Cofactors of the PSI monomer
The cofactors identified in the monomer unit of Gloeobacter PSI are summarized in Appendix 1—table 2. There are 89 Chls a, 20 β-carotenes, 3 [4Fe–4S] clusters, 2 menaquinone-4s, and 4 lipid molecules in each monomer. The location of these molecules is similar to that in other cyanobacterial PSI structures (Jordan et al., 2001; Malavath et al., 2018; Kato et al., 2020; Gisriel et al., 2020; Hamaguchi et al., 2021; Xu et al., 2021); however, six Chls are less in the Gloeobacter PSI than those in the T. vulcanus PSI (Akita et al., 2020) and Synechocystis PSI (Malavath et al., 2018). These Chls include one Chl in PsaA (Chl1A), one Chl in PsaF (Chl1F), two Chls in PsaJ (Chl1J, 2J), and two Chls in PsaK (Chl1K, 2K) (Figure 4A, B). Both Chl1K and Chl2K do not exist in the Gloeobacter PSI because of the absence of PsaK in the genome and the structure. Both Chl1J and Chl2J are located in the periphery of PsaJ, whose amino acid residues cannot be assigned in the Gloeobacter PSI structure. The map quality around Chl1F in the Gloeobacter PSI is very high (Figure 4C), indicating that Chl1F is absent in the Gloeobacter PSI. Chl1A is difficult to bind to the Gloeobacter PSI, because the conserved His residue near Chl1A in other cyanobacteria is changed to Phe243 in the Gloeobacter PSI (Appendix 1—figure 4 and Appendix 1—figure 7A). This causes a steric hindrance between Phe243 and Chl1A in the Gloeobacter PSI (Figure 4D, Appendix 1—figure 7A), making the Chl molecule unable to bind. In addition, it is interesting to note that both T. vulcanus and H. hongdechloris PSIs possess an extra Chl (Chl1B) in PsaB (Kato et al., 2020; Akita et al., 2020), which is absent in both Gloeobacter PSI and Synechocystis PSI (Malavath et al., 2018). This is due to the changes in the loop structures (Figure 4E, Appendix 1—figure 5), as suggested by Toporik et al., 2020.

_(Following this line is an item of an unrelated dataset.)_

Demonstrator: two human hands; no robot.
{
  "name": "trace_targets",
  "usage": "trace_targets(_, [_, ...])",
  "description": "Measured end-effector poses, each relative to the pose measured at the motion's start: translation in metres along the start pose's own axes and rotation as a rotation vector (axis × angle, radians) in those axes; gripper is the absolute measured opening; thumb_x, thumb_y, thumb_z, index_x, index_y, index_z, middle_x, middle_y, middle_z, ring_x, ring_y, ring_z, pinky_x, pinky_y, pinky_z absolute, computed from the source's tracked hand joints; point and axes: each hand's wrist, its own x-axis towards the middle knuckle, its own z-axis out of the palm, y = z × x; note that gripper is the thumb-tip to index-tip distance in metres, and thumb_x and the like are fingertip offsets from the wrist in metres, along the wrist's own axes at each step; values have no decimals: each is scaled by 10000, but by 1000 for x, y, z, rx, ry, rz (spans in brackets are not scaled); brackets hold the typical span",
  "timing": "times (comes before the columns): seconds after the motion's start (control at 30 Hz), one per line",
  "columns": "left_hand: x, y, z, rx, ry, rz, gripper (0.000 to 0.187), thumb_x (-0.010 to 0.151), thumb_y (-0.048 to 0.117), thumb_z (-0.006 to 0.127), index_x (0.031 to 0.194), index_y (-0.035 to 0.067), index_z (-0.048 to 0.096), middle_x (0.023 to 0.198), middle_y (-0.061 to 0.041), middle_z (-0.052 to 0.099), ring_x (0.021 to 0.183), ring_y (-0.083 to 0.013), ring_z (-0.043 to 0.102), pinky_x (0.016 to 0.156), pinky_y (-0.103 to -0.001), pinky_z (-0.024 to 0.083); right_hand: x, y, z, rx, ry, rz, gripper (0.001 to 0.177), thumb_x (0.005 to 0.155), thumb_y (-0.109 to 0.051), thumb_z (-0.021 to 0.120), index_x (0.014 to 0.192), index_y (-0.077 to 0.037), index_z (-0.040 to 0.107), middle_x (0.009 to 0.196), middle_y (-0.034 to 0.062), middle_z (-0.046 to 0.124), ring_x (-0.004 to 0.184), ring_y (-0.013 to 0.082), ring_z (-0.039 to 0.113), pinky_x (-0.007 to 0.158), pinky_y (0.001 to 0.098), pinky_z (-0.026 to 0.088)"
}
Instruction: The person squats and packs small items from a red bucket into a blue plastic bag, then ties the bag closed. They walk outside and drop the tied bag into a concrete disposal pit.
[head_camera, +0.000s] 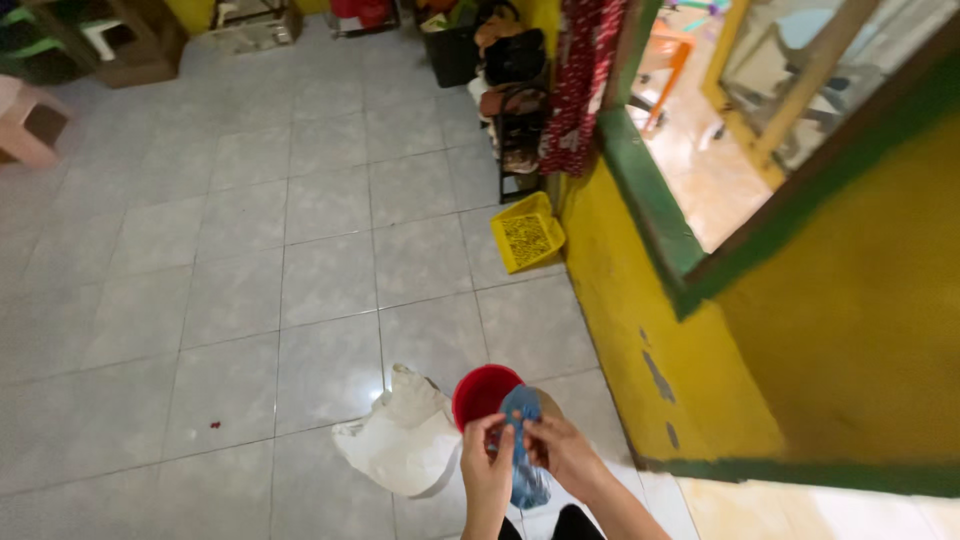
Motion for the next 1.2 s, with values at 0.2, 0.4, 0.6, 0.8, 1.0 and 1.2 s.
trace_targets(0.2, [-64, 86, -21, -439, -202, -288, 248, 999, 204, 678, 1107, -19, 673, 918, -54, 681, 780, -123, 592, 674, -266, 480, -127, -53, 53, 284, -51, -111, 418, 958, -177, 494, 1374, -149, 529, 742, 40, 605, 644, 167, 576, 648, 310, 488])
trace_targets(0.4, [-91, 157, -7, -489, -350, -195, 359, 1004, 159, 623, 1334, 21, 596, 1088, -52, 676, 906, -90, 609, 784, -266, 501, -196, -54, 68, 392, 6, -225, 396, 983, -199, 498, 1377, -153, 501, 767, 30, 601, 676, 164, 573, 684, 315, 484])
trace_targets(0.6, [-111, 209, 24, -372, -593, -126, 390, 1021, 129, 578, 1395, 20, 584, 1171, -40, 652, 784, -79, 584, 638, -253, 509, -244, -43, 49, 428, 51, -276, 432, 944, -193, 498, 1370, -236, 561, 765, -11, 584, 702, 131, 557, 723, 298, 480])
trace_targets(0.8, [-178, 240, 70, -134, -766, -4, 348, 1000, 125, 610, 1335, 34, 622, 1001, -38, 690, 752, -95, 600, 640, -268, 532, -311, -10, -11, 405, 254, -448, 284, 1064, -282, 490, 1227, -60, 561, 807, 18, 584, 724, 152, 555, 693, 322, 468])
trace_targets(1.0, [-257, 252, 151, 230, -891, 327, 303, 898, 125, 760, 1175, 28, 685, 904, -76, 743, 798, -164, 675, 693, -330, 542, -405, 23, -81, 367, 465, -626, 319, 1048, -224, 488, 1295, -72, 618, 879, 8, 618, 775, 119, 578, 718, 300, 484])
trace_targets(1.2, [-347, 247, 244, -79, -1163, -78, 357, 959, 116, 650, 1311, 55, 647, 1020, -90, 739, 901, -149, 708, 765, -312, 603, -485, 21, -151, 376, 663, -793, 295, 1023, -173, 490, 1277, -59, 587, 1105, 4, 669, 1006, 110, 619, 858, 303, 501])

Identification of Chl clusters absent in the Gloeobacter PSI
The energy levels of Chls tend to be lowered by the formation of dimeric or trimeric Chls; therefore, we focused on dimeric or trimeric Chl clusters through the structural comparisons. Among the six Chl molecules that are absent in the Gloeobacter PSI mentioned above, Chl1A forms a dimer with Chl2A in both Synechocystis PSI (Figure 5A) and T. vulcanus PSI (Figure 5B). Thus, this Chl dimer may represent one of the low-energy Chls in most cyanobacteria other than Gloeobacter. The Mg atom of Chl1A is coordinated by a water molecule in the PSI structures of T. elongatus (Jordan et al., 2001) and H. hongdechloris (Kato et al., 2020). In T. elongatus, this water molecule is hydrogen bonded to a neighboring His240 (Appendix 1—figure 7A), indicating that this hydrogen bond contributes to the stability of Chl1A. Sequence alignment showed that this His240 is conserved among most cyanobacteria (Appendix 1—figure 4); however, it is changed to Phe243 in the Gloeobacter PsaA (Appendix 1—figure 4 and Appendix 1—figure 7A). As mentioned above, this change leads to the loss of the water molecule that can coordinate the Chl molecule (Appendix 1—figure 7A). Thus, both the His residue and water molecule are responsible for the binding of Chl1A. Here, we name the Chl dimer of Chl1A and Chl2A found in the structure of most cyanobacterial PSI as Low1 (Figure 4A, B).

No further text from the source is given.